- [Problem description]:
Take nothing but the lines from the one with "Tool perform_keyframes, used" through the one with "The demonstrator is" in the entries below, both ends kept, and return them exactly with pictures left out.

- [Material to process]:
■ ■ ■ ■ ■ ■ ■
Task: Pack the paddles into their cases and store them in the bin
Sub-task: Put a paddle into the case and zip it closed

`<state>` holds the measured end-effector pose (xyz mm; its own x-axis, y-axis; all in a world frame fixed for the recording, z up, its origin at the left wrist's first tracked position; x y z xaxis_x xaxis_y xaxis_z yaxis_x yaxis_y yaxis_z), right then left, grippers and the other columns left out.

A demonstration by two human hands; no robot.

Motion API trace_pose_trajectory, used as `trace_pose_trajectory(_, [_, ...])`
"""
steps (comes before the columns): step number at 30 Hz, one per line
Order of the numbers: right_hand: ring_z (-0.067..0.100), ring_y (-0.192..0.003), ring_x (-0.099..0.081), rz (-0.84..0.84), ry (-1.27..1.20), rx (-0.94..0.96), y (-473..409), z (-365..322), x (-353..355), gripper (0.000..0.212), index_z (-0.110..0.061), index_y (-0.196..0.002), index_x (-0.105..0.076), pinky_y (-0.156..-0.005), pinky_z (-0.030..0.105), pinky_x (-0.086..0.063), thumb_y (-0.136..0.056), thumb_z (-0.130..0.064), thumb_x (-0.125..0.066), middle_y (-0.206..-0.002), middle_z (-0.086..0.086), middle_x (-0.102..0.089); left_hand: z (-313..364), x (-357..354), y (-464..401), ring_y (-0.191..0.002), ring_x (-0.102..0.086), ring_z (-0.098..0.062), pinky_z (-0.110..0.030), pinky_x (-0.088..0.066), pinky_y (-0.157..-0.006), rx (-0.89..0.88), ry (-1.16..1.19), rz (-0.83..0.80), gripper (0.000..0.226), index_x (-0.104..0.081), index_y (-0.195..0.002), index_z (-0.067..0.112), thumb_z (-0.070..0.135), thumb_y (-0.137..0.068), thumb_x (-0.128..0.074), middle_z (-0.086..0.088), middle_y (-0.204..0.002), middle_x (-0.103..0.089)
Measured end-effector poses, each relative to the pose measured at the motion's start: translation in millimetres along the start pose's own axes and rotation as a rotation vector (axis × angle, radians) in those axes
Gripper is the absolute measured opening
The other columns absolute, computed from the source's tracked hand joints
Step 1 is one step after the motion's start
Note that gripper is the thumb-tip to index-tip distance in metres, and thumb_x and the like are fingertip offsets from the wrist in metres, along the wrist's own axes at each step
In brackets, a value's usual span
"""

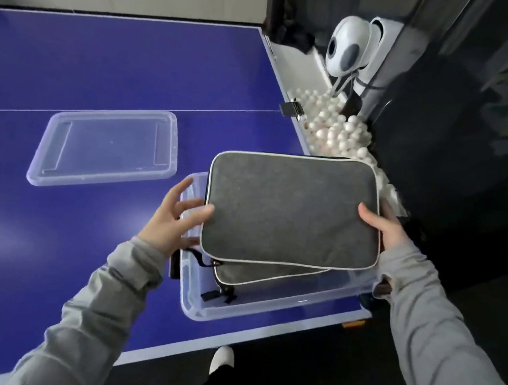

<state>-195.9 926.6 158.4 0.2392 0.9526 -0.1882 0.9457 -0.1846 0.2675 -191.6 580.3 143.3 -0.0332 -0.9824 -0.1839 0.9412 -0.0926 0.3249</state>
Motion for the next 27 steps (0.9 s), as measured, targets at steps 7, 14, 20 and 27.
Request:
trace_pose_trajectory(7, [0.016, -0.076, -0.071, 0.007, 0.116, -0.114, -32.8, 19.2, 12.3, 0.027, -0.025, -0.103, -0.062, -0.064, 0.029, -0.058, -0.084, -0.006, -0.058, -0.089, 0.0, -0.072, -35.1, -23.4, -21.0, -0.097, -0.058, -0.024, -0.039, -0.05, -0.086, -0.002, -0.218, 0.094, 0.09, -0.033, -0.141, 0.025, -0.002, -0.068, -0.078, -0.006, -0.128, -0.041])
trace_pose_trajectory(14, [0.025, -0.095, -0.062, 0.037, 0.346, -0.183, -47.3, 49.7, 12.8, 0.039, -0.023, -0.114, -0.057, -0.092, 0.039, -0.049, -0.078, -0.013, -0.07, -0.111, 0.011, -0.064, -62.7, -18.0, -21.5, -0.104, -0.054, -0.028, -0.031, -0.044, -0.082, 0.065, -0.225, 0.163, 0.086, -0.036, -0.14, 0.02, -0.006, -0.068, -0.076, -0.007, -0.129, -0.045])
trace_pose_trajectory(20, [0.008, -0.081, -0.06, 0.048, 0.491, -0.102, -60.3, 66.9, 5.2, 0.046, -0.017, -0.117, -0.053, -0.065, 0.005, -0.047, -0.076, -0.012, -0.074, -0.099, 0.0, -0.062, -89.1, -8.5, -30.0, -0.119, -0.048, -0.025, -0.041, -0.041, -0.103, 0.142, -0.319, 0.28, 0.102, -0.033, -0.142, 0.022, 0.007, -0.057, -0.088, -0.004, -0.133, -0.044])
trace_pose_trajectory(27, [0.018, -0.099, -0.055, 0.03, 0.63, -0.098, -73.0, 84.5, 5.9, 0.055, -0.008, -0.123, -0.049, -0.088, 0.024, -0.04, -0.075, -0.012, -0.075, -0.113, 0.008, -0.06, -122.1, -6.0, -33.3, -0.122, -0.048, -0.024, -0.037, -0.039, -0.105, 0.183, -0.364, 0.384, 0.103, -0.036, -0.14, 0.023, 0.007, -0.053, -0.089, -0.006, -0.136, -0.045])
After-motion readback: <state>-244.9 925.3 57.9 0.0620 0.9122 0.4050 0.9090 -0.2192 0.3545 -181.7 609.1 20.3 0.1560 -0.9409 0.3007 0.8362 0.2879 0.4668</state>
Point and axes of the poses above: each hand's wrist, its own y-axis away from the middle knuckle, its own x-axis out of the back of the hand, z = x × y, the point moved 10 cm from there along -y, towards the middle knuckle
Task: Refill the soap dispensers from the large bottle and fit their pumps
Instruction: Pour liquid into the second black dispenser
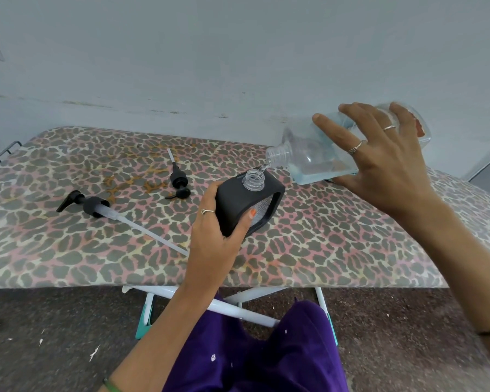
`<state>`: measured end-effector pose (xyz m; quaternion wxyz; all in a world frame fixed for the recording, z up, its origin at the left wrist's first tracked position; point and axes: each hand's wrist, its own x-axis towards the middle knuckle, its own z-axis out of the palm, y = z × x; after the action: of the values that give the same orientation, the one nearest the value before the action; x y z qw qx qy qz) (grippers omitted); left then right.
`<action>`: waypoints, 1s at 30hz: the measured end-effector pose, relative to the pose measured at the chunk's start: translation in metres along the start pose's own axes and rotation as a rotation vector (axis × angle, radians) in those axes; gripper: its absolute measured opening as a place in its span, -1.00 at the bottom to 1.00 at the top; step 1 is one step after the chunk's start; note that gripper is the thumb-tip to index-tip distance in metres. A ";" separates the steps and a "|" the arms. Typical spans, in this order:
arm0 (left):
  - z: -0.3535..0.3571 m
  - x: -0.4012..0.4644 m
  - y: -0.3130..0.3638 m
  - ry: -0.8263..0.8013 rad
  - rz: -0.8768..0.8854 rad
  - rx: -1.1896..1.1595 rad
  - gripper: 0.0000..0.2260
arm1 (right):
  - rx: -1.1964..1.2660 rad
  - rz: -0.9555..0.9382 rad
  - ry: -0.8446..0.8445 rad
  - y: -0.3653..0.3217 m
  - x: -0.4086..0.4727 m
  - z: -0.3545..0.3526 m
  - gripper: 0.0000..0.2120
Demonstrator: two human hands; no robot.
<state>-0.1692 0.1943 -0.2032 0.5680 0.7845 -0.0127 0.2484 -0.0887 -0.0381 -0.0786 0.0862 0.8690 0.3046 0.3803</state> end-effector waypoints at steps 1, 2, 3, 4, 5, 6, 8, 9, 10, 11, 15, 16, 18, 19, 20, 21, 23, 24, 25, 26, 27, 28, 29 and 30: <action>0.000 0.000 0.001 0.002 0.001 0.000 -0.45 | 0.001 -0.002 0.001 0.000 0.000 0.000 -0.16; 0.000 0.000 0.001 0.006 0.006 0.004 -0.48 | 0.002 -0.003 0.000 0.000 0.000 0.000 -0.17; -0.001 0.000 0.002 0.011 0.015 0.011 -0.51 | 0.003 -0.003 0.001 0.001 0.000 0.000 -0.18; -0.001 0.000 0.002 0.018 0.024 0.024 -0.52 | 0.001 -0.003 0.003 0.001 0.000 0.000 -0.19; -0.001 -0.001 0.003 0.022 0.028 0.037 -0.51 | -0.002 -0.003 0.005 0.001 0.000 0.000 -0.19; -0.001 -0.001 0.003 0.024 0.028 0.046 -0.51 | -0.006 -0.002 0.005 0.001 0.000 0.000 -0.18; -0.001 -0.001 0.001 0.019 0.023 0.048 -0.49 | -0.012 -0.001 0.003 0.002 0.000 0.001 -0.16; -0.001 0.000 0.000 0.014 0.018 0.046 -0.48 | -0.015 -0.002 0.002 0.002 0.000 0.001 -0.15; -0.001 0.000 0.000 0.012 0.016 0.040 -0.47 | -0.017 -0.003 0.003 0.002 0.000 0.001 -0.15; -0.001 0.000 -0.001 0.013 0.020 0.033 -0.47 | -0.019 -0.004 0.006 0.003 0.000 0.001 -0.16; -0.002 0.000 0.005 0.029 0.054 0.011 -0.52 | -0.013 -0.015 0.017 0.003 0.000 0.001 -0.20; -0.002 0.000 0.006 0.029 0.056 0.003 -0.53 | -0.013 -0.015 0.019 0.003 0.000 0.001 -0.20; -0.002 -0.001 0.007 0.021 0.042 -0.027 -0.54 | -0.014 -0.014 0.019 0.003 0.000 0.000 -0.20; -0.002 -0.002 0.006 0.013 0.026 -0.044 -0.51 | -0.016 -0.012 0.018 0.004 0.000 0.000 -0.20; -0.002 -0.002 0.005 0.008 0.011 -0.057 -0.47 | -0.016 -0.011 0.017 0.004 0.000 0.000 -0.21; -0.002 -0.002 0.003 0.004 0.001 -0.063 -0.42 | -0.015 -0.011 0.016 0.004 0.000 0.000 -0.22; -0.002 -0.002 0.002 0.002 -0.005 -0.068 -0.38 | -0.011 -0.010 0.017 0.004 0.000 -0.001 -0.24; -0.002 -0.002 0.003 0.004 -0.002 -0.071 -0.40 | -0.010 -0.011 0.019 0.004 0.000 -0.001 -0.25; -0.002 -0.002 0.003 0.007 0.001 -0.074 -0.42 | -0.011 -0.010 0.020 0.004 0.000 -0.001 -0.25; -0.002 -0.002 0.004 0.007 0.003 -0.076 -0.44 | -0.011 -0.009 0.019 0.005 0.000 -0.001 -0.25; -0.002 -0.002 0.004 0.006 0.005 -0.075 -0.45 | -0.010 -0.007 0.015 0.005 0.001 -0.002 -0.24; -0.002 -0.002 0.004 0.006 0.004 -0.069 -0.45 | -0.010 -0.006 0.012 0.005 0.001 -0.002 -0.24; -0.002 -0.002 0.004 0.005 0.001 -0.058 -0.43 | -0.010 -0.006 0.010 0.005 0.001 -0.002 -0.24; -0.002 -0.002 0.003 0.006 -0.002 -0.047 -0.41 | -0.013 -0.007 0.010 0.005 0.001 -0.002 -0.24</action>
<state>-0.1726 0.1945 -0.2011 0.5865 0.7703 -0.0160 0.2497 -0.0875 -0.0420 -0.0749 0.0914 0.8654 0.3056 0.3864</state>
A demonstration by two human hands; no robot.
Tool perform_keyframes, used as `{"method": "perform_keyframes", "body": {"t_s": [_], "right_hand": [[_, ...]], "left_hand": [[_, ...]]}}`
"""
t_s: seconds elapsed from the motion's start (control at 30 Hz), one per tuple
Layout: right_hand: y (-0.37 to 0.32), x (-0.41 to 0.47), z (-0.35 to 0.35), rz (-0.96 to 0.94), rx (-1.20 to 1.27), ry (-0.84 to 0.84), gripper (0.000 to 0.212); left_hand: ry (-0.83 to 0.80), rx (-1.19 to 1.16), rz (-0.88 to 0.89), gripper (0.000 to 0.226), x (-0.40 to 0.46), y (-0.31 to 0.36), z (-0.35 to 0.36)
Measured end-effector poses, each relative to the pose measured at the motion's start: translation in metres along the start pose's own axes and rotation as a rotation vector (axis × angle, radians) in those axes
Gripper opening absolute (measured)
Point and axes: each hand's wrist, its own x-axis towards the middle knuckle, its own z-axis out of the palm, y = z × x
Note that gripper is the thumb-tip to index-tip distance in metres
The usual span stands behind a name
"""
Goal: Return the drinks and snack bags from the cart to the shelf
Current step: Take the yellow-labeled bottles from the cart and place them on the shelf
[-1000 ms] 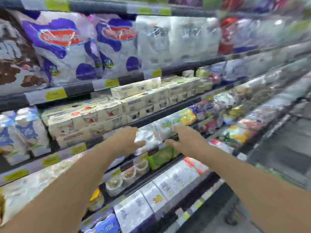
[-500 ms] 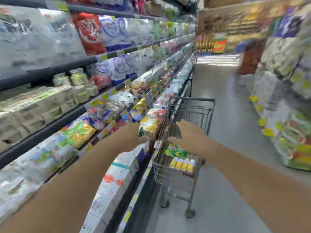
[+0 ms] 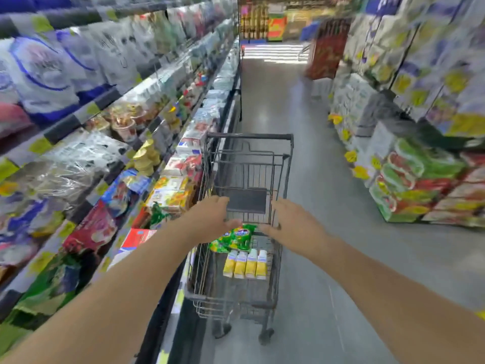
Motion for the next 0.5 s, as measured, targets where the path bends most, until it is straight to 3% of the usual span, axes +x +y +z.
{"method": "perform_keyframes", "body": {"t_s": [0.17,0.5], "right_hand": [[0.028,0.071,0.056,0.103,0.129,-0.125,0.064],[0.091,0.209,0.195,0.278,0.292,-0.38,0.054]], "left_hand": [[-0.166,-0.057,-0.017,0.082,0.094,-0.024,0.047],[-0.392,-0.226,-0.217,0.083,0.226,-0.07,0.198]]}}
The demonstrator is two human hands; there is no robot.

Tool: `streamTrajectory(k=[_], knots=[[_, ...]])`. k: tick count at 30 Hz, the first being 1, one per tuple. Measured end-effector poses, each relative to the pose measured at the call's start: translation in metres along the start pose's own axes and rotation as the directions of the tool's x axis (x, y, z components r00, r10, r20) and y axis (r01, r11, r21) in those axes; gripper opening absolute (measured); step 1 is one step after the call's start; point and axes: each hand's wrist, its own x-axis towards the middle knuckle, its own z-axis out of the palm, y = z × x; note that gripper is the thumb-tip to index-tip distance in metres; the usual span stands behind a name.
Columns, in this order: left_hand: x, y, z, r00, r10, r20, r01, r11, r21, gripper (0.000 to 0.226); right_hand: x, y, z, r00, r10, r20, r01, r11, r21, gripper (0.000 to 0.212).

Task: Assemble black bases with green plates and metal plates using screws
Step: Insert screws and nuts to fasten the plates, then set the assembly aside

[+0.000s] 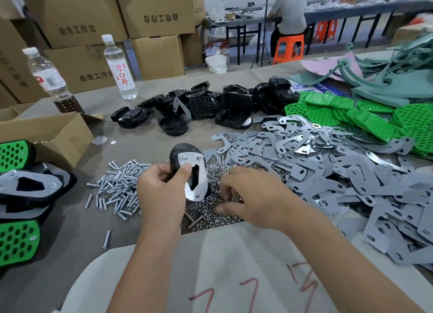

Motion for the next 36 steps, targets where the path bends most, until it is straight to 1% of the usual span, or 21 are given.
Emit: streamTrajectory(k=[3, 4, 6, 7, 9, 11, 13, 16, 17, 19, 21, 24, 25, 27, 28, 31, 36], knots=[[0.002, 0.0, -0.002, 0.999, -0.039, -0.007, 0.038, 0.999, -0.029, 0.02, 0.002, -0.003, 0.002, 1.0, -0.026, -0.01, 0.027, 0.996, 0.087, 0.027], [0.003, 0.0, -0.002, 0.999, -0.051, -0.007, 0.051, 0.998, -0.038, 0.019, 0.002, -0.003, 0.003, 0.999, -0.016, -0.047, 0.021, 0.993, 0.12, 0.026], [0.005, -0.002, -0.002, 0.998, -0.068, -0.001, 0.068, 0.997, -0.048, 0.009, 0.003, 0.0, 0.005, 0.983, 0.022, -0.181, 0.021, 0.972, 0.236, 0.024], [0.005, -0.002, -0.002, 0.997, -0.08, 0.004, 0.08, 0.996, -0.05, 0.009, 0.003, 0.003, 0.005, 0.965, 0.047, -0.257, 0.032, 0.955, 0.295, 0.022], [0.005, -0.002, -0.003, 0.996, -0.084, 0.031, 0.086, 0.996, -0.041, 0.022, 0.003, 0.006, 0.005, 0.921, 0.108, -0.375, 0.054, 0.916, 0.396, 0.02], [0.004, -0.002, -0.003, 0.992, -0.092, 0.089, 0.094, 0.995, -0.021, 0.027, 0.004, 0.007, 0.006, 0.869, 0.211, -0.447, 0.067, 0.845, 0.53, 0.018], [0.001, -0.001, -0.002, 0.976, -0.112, 0.186, 0.114, 0.993, -0.002, 0.026, 0.005, 0.007, 0.006, 0.818, 0.297, -0.493, 0.11, 0.76, 0.641, 0.015], [-0.005, 0.001, 0.002, 0.928, -0.111, 0.355, 0.095, 0.994, 0.063, 0.025, 0.005, 0.006, 0.005, 0.799, 0.33, -0.503, 0.196, 0.648, 0.736, 0.019], [-0.007, 0.002, 0.003, 0.914, -0.105, 0.391, 0.08, 0.994, 0.081, 0.028, 0.005, 0.005, 0.005, 0.803, 0.318, -0.504, 0.221, 0.626, 0.747, 0.021], [-0.01, 0.001, 0.004, 0.896, -0.107, 0.431, 0.069, 0.992, 0.103, 0.034, 0.004, 0.003, 0.006, 0.818, 0.28, -0.503, 0.242, 0.626, 0.741, 0.023], [-0.009, 0.002, 0.002, 0.883, -0.13, 0.451, 0.09, 0.99, 0.109, 0.033, 0.005, 0.003, 0.007, 0.825, 0.258, -0.503, 0.248, 0.634, 0.732, 0.018], [-0.007, 0.003, -0.002, 0.86, -0.176, 0.479, 0.147, 0.984, 0.097, 0.021, 0.006, 0.007, 0.007, 0.847, 0.233, -0.478, 0.268, 0.588, 0.763, 0.015], [-0.008, 0.005, -0.003, 0.853, -0.185, 0.488, 0.161, 0.983, 0.091, 0.022, 0.006, 0.008, 0.007, 0.857, 0.209, -0.471, 0.282, 0.574, 0.769, 0.015], [-0.009, 0.005, -0.003, 0.847, -0.194, 0.495, 0.179, 0.981, 0.078, 0.036, 0.006, 0.007, 0.008, 0.877, 0.159, -0.452, 0.305, 0.543, 0.783, 0.015], [-0.009, 0.004, -0.002, 0.851, -0.196, 0.487, 0.186, 0.98, 0.07, 0.038, 0.006, 0.007, 0.009, 0.883, 0.149, -0.445, 0.306, 0.536, 0.787, 0.014], [-0.007, 0.004, -0.003, 0.866, -0.223, 0.447, 0.218, 0.974, 0.065, 0.036, 0.009, 0.01, 0.011, 0.883, 0.159, -0.442, 0.301, 0.531, 0.792, 0.013], [-0.004, 0.0, -0.005, 0.839, -0.24, 0.488, 0.248, 0.968, 0.051, 0.031, 0.009, 0.012, 0.012, 0.894, 0.145, -0.424, 0.296, 0.518, 0.802, 0.012]])
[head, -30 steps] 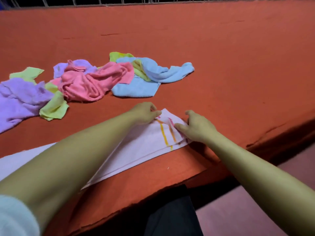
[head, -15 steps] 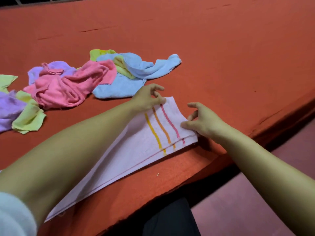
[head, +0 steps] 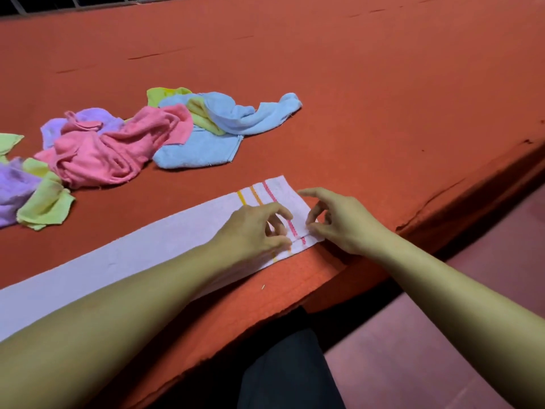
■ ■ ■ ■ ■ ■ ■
- [Problem solution]:
Tool perform_keyframes, used as `{"method": "perform_keyframes", "body": {"t_s": [_], "right_hand": [[_, ...]], "left_hand": [[_, ...]]}}`
"""
t_s: seconds elapsed from the motion's start (control at 30 Hz), one per tuple
Layout: right_hand: y (-0.37 to 0.32), x (-0.41 to 0.47), z (-0.35 to 0.35), rz (-0.96 to 0.94), rx (-1.20 to 1.27), ry (-0.84 to 0.84), gripper (0.000 to 0.212); left_hand: ry (-0.83 to 0.80), rx (-1.19 to 1.16), rz (-0.88 to 0.89), gripper (0.000 to 0.226), x (-0.40 to 0.46), y (-0.31 to 0.36), z (-0.35 to 0.36)
Measured end-effector poses, each relative to the pose measured at the motion's start: translation in metres along the start pose's own axes and rotation as a rotation vector (axis × angle, radians) in those axes
Gripper opening absolute (measured)
Point and axes: each hand's wrist, its own x-axis towards the middle knuckle, its own z-axis out of the palm, y = z × x
Note that gripper is the thumb-tip to index-tip distance in metres
The usual span stands behind a name
"""
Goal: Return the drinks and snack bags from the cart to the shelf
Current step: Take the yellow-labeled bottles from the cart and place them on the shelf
[-1000 ms] 
[-500 ms] 
[+0 ms] 
Motion for the next 0.5 s, as measured, targets where the path bends most, until it is straight to 3% of the usual span, axes +x +y +z.
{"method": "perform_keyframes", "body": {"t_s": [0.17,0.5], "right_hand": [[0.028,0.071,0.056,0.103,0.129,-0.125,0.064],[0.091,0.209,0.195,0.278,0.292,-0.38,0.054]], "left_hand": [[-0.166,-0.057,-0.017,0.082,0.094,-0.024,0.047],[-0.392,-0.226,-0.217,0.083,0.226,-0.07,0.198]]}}
The demonstrator is two human hands; there is no robot.

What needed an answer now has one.